REQUIREMENT
Using the data below, copy every line that contains the word "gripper".

INFORMATION PROVIDED
--

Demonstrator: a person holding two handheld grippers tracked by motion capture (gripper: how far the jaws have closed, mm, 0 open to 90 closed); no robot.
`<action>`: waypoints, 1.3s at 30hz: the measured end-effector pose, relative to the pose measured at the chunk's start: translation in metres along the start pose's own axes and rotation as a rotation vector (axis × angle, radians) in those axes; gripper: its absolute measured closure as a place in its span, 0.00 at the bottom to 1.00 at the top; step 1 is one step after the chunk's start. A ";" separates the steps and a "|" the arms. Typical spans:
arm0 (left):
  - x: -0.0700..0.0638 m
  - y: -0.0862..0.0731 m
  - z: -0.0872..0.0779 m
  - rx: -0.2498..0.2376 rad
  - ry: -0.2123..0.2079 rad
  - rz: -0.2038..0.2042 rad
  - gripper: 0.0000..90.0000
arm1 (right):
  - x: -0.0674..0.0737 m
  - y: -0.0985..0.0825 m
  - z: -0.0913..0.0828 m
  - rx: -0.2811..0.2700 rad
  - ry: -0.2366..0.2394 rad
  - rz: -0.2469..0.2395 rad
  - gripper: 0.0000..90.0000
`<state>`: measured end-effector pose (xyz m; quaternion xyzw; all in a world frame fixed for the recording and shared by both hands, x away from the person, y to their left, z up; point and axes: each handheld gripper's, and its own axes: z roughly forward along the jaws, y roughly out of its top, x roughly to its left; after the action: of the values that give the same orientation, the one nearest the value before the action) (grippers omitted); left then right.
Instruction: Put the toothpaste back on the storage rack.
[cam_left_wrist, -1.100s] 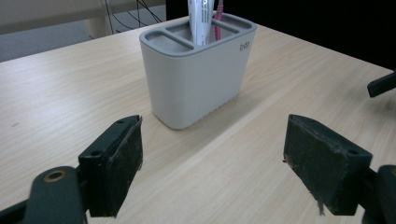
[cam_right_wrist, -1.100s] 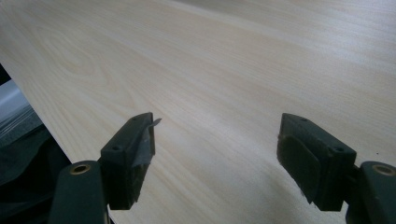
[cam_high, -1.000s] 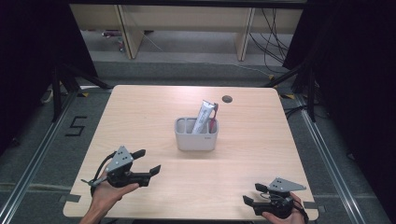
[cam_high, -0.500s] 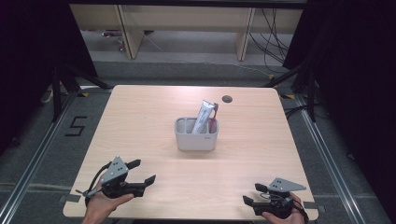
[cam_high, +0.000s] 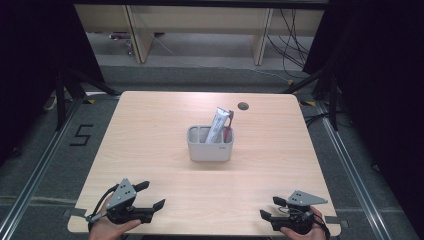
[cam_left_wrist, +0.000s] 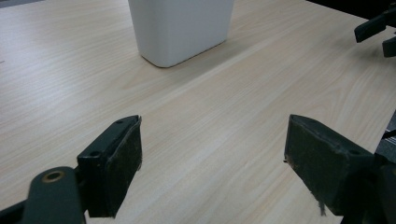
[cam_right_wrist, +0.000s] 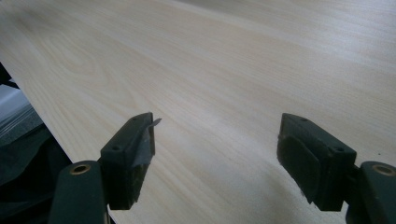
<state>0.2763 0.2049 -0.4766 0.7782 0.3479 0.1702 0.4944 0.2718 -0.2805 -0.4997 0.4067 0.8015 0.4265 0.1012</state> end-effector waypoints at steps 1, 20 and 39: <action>-0.001 -0.001 -0.001 0.003 0.003 -0.002 0.21 | 0.000 0.000 0.000 0.001 -0.002 -0.001 0.32; -0.015 -0.017 -0.008 0.057 -0.021 0.043 0.20 | 0.001 0.001 -0.001 0.003 0.001 -0.002 0.32; -0.019 -0.021 -0.008 0.082 -0.007 0.055 0.19 | 0.002 0.001 -0.001 0.003 0.008 -0.005 0.32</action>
<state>0.2507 0.2021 -0.4902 0.8076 0.3316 0.1665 0.4584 0.2707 -0.2796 -0.4976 0.4033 0.8034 0.4268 0.0984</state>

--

EXERCISE RESULT
Demonstrator: a person holding two handheld grippers tracked by motion capture (gripper: how far the jaws have closed, mm, 0 open to 90 closed); no robot.
`<action>`: waypoints, 1.3s at 30hz: the measured end-effector pose, relative to the pose measured at the chunk's start: translation in metres along the start pose's own axes and rotation as a rotation vector (axis × angle, radians) in those axes; gripper: its absolute measured closure as a place in its span, 0.00 at the bottom to 1.00 at the top; step 1 is one step after the chunk's start. A ";" separates the steps and a "|" the arms. Typical spans:
  - gripper: 0.0000..90.0000
  - gripper: 0.0000..90.0000
`<state>`: measured end-effector pose (xyz m; quaternion xyzw; all in a world frame fixed for the recording and shared by both hands, x away from the person, y to their left, z up; point and axes: each handheld gripper's, and its own axes: z roughly forward along the jaws, y roughly out of its top, x roughly to its left; after the action: of the values that give the same orientation, the one nearest the value before the action) (grippers omitted); left then right.

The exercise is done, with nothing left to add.